EXERCISE —
Repeat the data exactly, please; no pictures belong in the copy.

GIVEN INFORMATION —
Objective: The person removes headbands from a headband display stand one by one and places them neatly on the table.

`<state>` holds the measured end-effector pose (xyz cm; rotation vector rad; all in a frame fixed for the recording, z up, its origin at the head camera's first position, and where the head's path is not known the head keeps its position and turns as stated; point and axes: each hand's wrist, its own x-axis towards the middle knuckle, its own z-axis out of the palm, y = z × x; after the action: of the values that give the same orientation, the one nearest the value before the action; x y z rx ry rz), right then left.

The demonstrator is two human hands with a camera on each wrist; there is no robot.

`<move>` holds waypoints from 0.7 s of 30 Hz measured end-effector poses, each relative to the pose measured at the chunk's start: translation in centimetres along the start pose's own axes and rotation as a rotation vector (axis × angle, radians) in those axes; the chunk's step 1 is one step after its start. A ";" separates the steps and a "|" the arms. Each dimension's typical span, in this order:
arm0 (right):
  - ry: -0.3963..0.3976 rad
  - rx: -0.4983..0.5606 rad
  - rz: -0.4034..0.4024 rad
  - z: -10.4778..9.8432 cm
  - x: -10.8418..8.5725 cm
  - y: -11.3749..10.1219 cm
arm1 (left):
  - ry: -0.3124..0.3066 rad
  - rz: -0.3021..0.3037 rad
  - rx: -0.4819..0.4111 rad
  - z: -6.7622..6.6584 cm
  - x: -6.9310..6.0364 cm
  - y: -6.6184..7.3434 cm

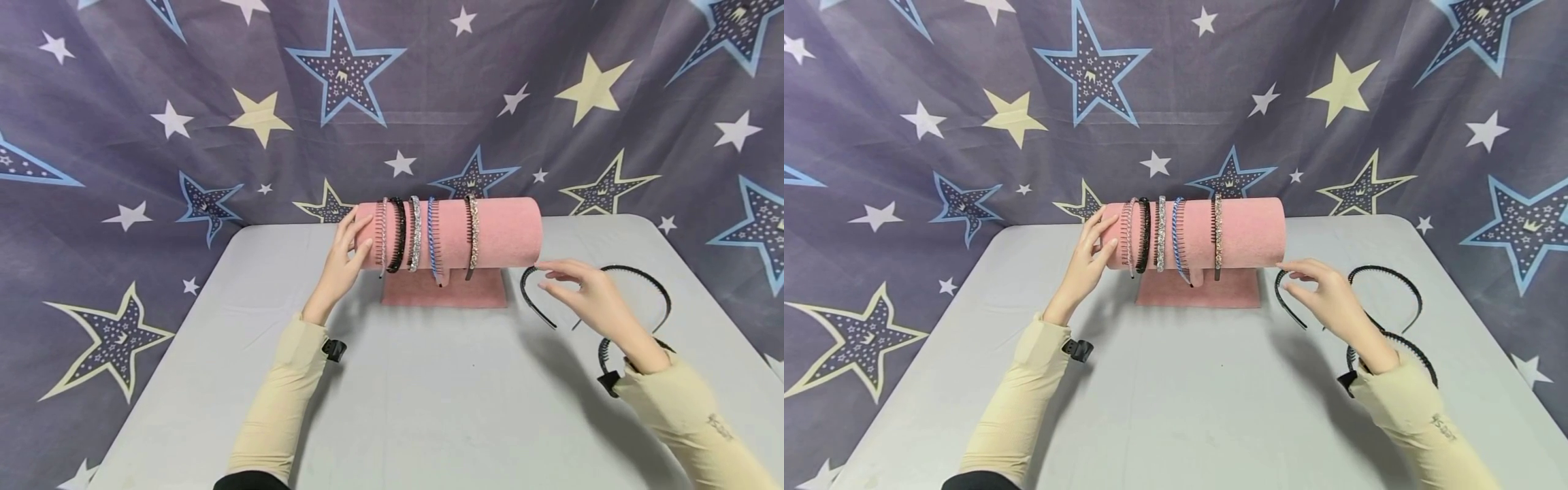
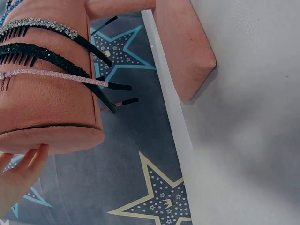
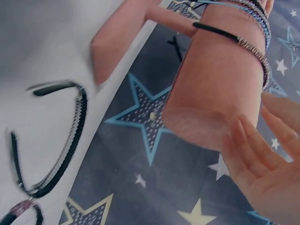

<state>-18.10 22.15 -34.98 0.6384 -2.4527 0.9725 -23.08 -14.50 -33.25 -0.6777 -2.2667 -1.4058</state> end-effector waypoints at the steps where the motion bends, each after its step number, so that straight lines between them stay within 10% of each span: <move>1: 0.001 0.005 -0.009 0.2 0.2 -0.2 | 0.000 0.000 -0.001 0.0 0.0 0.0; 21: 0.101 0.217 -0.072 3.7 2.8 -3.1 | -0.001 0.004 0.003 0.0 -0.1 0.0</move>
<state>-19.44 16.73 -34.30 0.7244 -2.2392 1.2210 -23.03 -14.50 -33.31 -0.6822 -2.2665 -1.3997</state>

FINISHED EXERCISE —
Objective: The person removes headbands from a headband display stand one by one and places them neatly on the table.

`<state>` holds the measured end-effector pose (xyz cm; rotation vector rad; all in a frame fixed for the recording, z up, its origin at the head camera's first position, and where the head's path is not known the head keeps its position and turns as stated; point and axes: each hand's wrist, its own x-axis towards the middle knuckle, its own z-axis out of the palm, y = z × x; after the action: of the values that give the same orientation, the one nearest the value before the action; x y z rx ry rz), right then left.

The demonstrator is two human hands with a camera on each wrist; there is no robot.

`<move>` holds waypoints from 0.7 s of 30 Hz measured end-effector poses, each relative to the pose measured at the chunk's start: translation in centimetres along the start pose's own axes and rotation as a rotation vector (axis × angle, radians) in those axes; the chunk's step 1 is one step after its start. A ";" separates the steps and a "|" the arms. Each dimension's typical span, in this order:
arm0 (right):
  - ry: -0.3963..0.3976 rad
  - rx: -0.4983..0.5606 rad
  - rz: -0.4034..0.4024 rad
  - z: -10.4778..9.8432 cm
  - x: -10.8418..8.5725 cm
  - y: -11.3749..10.1219 cm
arm1 (left):
  - ry: -0.3124..0.3066 rad
  - rz: -0.3021..0.3037 rad
  - rx: -0.4819..0.4111 rad
  - z: -6.7622..6.6584 cm
  - x: -6.9310..6.0364 cm
  - y: -6.6184..7.3434 cm


<state>-18.10 22.15 -34.98 0.6384 -2.4527 0.9725 -23.08 -14.50 -33.25 -0.6777 -2.2667 -1.4058</state> end-effector waypoints at the steps where the motion bends, each after its step number, so that straight lines between them stay within 10% of each span: <move>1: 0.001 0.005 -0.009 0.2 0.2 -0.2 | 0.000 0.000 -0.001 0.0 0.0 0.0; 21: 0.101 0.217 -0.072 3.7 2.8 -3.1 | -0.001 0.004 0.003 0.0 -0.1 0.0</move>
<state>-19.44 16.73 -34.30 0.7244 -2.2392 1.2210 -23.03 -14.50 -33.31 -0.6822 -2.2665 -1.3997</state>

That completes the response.